How automated reasoning helps Amazon S3 innovate at scale
When we launched Amazon S3 a little over fifteen years ago, we put simplicity at the center of the customer experience. S3’s core API is just four REST commands (GET, PUT, LIST, and DELETE). Our customers tell us that they love the simplicity of S3 not just because of its API, but especially because of the things that they don’t have to think about. S3 is elastic, meaning that customers can store as much or as little data as they like without worrying about provisioning storage space ahead of time. S3 is durable, offering an “11 9s” design for data durability that keeps data safe even if an entire building is lost. In addition to these, S3 is secure, highly available, and offered as a foundational storage service in all AWS Regions around the world.
Over the fifteen years since S3 launched, we’ve learned a lot about offering this simplicity at scale. S3 is built from over 300 software “microservices” that collaborate to form a distributed storage system. Hundreds of S3 engineers work every day to operate, evolve, and improve these microservices. One of the biggest lessons we’ve learned as S3 has grown is the power of building tools that help our engineers write correct software up front and to catch and fix bugs as early as possible.

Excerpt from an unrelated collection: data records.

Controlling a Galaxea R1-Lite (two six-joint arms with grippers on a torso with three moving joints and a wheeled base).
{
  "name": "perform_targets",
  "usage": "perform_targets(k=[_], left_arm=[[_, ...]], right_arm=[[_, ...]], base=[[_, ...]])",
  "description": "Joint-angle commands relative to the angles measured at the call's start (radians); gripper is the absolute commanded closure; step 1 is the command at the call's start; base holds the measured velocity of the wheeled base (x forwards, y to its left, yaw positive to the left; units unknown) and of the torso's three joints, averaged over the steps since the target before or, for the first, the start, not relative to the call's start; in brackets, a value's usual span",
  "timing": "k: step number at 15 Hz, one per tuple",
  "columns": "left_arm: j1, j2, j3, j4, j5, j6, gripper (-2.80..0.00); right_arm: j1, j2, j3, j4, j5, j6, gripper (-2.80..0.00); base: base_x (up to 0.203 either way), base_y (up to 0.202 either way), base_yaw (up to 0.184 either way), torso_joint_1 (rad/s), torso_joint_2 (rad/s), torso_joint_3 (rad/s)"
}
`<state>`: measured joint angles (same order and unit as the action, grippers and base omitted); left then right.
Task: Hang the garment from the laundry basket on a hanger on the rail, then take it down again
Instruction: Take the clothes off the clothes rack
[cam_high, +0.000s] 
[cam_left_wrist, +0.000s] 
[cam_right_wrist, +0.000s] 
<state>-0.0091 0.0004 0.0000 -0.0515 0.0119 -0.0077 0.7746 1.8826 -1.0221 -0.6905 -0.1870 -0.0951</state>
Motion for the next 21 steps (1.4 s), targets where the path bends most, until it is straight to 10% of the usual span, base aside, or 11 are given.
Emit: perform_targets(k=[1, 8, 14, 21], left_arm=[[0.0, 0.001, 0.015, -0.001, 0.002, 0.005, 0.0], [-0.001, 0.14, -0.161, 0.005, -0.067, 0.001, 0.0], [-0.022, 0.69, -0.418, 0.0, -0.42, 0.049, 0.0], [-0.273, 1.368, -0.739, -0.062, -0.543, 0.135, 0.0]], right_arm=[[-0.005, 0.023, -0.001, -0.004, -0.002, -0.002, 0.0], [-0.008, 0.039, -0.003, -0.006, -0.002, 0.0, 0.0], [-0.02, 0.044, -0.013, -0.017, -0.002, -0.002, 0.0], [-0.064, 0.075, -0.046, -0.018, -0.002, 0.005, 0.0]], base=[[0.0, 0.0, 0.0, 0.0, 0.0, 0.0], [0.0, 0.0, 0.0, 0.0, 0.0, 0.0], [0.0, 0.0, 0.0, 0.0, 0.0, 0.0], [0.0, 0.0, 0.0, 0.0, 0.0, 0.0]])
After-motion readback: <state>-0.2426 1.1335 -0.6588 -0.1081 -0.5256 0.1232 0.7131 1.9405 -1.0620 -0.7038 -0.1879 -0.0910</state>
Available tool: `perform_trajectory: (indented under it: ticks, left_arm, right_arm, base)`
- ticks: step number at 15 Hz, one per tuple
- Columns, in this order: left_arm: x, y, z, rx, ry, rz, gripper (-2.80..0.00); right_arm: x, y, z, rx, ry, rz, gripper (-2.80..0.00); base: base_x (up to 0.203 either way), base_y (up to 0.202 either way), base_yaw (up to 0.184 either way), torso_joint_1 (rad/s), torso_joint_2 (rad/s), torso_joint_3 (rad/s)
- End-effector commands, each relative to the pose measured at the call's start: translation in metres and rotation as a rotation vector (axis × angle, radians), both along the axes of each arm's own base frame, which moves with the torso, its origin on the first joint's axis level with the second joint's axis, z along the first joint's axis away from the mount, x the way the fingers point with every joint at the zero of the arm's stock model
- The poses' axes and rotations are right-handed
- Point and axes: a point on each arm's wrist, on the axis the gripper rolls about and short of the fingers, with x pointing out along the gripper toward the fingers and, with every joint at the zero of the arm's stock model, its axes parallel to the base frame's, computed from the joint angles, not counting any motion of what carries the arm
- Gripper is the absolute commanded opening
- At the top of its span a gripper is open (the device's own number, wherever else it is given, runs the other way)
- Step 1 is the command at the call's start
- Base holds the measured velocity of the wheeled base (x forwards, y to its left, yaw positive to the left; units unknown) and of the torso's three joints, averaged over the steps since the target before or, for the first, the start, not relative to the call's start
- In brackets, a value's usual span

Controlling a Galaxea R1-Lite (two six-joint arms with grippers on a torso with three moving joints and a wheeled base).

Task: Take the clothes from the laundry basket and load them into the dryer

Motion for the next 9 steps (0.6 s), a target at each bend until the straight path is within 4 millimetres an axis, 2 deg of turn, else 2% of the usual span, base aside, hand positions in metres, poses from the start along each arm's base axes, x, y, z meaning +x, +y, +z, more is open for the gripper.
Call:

These mechanisms help us move fast while also holding a high bar for quality and reliability. For example, we’ve talked at re:Invent about the different ways that we think about durability and the mechanisms that we use to protect it.

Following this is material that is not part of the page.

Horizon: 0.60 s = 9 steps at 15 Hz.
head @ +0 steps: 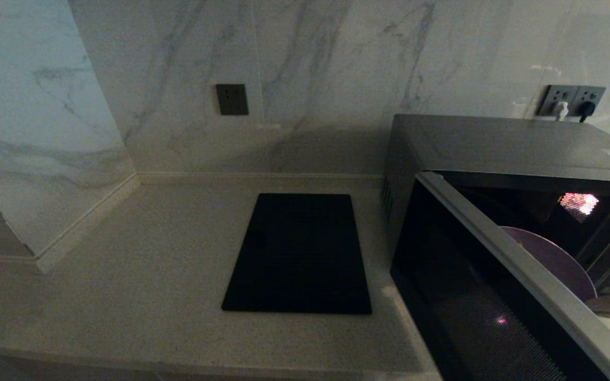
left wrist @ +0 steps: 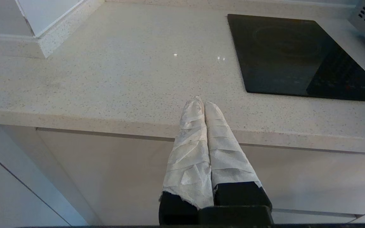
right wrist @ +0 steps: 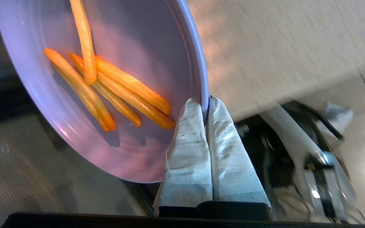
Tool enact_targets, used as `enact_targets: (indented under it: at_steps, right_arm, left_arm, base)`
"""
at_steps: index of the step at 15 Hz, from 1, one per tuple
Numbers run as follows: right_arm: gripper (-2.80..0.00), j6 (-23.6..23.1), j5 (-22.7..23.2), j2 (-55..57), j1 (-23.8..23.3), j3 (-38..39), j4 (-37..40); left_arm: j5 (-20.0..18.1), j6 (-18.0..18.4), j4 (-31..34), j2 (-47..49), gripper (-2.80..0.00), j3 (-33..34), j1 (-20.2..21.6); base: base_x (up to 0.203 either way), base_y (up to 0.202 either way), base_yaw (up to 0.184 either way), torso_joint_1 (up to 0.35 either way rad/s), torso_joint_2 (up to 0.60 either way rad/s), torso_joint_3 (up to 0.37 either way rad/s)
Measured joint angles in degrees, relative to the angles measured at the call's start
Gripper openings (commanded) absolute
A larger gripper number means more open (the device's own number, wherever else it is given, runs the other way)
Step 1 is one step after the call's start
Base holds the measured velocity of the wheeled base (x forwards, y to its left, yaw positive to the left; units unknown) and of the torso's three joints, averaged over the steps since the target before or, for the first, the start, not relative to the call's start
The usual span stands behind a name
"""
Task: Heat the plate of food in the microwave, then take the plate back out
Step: Put the plate in the microwave oven
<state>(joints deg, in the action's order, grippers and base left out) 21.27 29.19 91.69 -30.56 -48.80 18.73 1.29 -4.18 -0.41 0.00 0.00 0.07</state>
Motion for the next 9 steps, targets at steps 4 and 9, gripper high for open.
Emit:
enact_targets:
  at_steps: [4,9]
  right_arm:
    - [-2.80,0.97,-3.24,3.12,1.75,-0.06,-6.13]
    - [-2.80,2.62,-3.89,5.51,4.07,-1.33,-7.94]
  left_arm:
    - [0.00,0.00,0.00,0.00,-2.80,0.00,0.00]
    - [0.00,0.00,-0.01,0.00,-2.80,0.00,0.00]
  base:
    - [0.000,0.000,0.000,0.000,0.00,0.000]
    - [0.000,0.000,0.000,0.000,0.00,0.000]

Automatic correctness-checking tools are powerful because they make our engineers more confident and productive. Like a well-built test suite, these tools give engineers the peace of mind that they can innovate without introducing regressions. But unlike a test suite, these tools can check literally billions of combinations of inputs and system states to validate correct behavior. For us, this is a critical element in scaling S3. As the systems that we work with get bigger and more advanced, we need to be more deliberate about preventing this scale from impacting the engineering process.
The future we’re working towards: provably correct systems
We are working towards a world in which the systems we build are provably correct. That is, to mathematically define specifications of the important properties of our software and have formal proofs that our systems never violate those specifications. These specifications will allow us to give strong assurances about durability, security, availability, and performance both to our engineers internally and to our customers. Provable correctness (or, as it’s often referred to in computer science research, formal verification) isn’t a new idea at all. There have been huge advances recently that we’re excited about. Researchers have demonstrated approaches to provable correctness on all sorts of large systems. We’re already using provable correctness to power new S3 features like Zelkova that give customers strong assurances about the security of their data.
But there are still some challenging problems to solve to make these ideas practical at S3’s scale. Specifications are often large and complex and need to be written by experts. Verifying implementation against a specification needs to be automated, often referred to as automated reasoning. For large systems like S3, this automation is computationally challenging. Most importantly, we need to find mechanisms for provable correctness that are agile and flexible enough to be evolved alongside S3 microservices that are growing and improving every day.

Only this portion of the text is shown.